HealthDay News — Pairing chromosomal microarray analysis and whole-exome sequencing may help parents and doctors better understand the numerous challenges that a child newly diagnosed with autism might face throughout life, according to data published in the Journal of the American Medical Association.
To examine the tests’ potential, Bridget Fernandez, MD, chair of genetic medicine at the Memorial University of Newfoundland in St. John’s, Canada, and colleagues used them to assess 258 unrelated children diagnosed with autism spectrum disorder. Their average age was 4.5 years.

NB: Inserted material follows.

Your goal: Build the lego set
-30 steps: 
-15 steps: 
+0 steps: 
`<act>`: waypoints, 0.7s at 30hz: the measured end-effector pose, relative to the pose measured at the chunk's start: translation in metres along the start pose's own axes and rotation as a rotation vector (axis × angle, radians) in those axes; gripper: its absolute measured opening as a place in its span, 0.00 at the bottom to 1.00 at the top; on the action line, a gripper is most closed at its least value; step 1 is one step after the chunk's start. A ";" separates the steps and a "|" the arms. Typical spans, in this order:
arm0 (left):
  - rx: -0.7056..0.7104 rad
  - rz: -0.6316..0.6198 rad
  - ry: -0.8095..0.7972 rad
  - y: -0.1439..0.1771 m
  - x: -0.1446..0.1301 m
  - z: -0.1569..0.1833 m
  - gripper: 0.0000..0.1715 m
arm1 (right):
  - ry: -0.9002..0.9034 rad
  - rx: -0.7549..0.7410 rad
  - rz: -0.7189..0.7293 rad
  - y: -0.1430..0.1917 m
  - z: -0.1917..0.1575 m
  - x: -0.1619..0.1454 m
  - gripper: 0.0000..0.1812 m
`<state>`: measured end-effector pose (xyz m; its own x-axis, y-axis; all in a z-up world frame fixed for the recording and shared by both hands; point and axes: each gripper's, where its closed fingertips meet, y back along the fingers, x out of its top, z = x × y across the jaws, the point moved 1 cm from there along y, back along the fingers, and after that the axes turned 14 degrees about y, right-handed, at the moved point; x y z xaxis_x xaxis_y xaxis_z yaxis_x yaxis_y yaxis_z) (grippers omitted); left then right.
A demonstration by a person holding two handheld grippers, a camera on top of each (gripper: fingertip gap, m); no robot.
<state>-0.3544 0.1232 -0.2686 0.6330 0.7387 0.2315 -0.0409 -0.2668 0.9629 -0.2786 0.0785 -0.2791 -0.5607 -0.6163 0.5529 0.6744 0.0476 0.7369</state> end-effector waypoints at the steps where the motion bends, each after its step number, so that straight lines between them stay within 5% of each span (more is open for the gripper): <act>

Separately, each test was able to track potential genetic causes of autism about equally — 9.3% for chromosomal microarray analysis and 8.4% for whole-exome sequencing. But the combined tests were effective 15.8% of the time. And that effectiveness more than doubled when assessing children with subtle physical signs of developmental problems such as single palmar creases and low-set ears, according to the researchers.
Fernandez and her colleagues anticipate that genetic testing of children with autism will continue to increase. She and some other experts believe that, based on the study results, doctors should encourage these tests for children who show physical signs of developmental problems. Doctors may be better able to care for children with autism using these tests, because they will have a basic genetic understanding of the child’s condition, Fernandez told HealthDay.
Several authors disclosed financial ties to the pharmaceutical and diagnostics industries.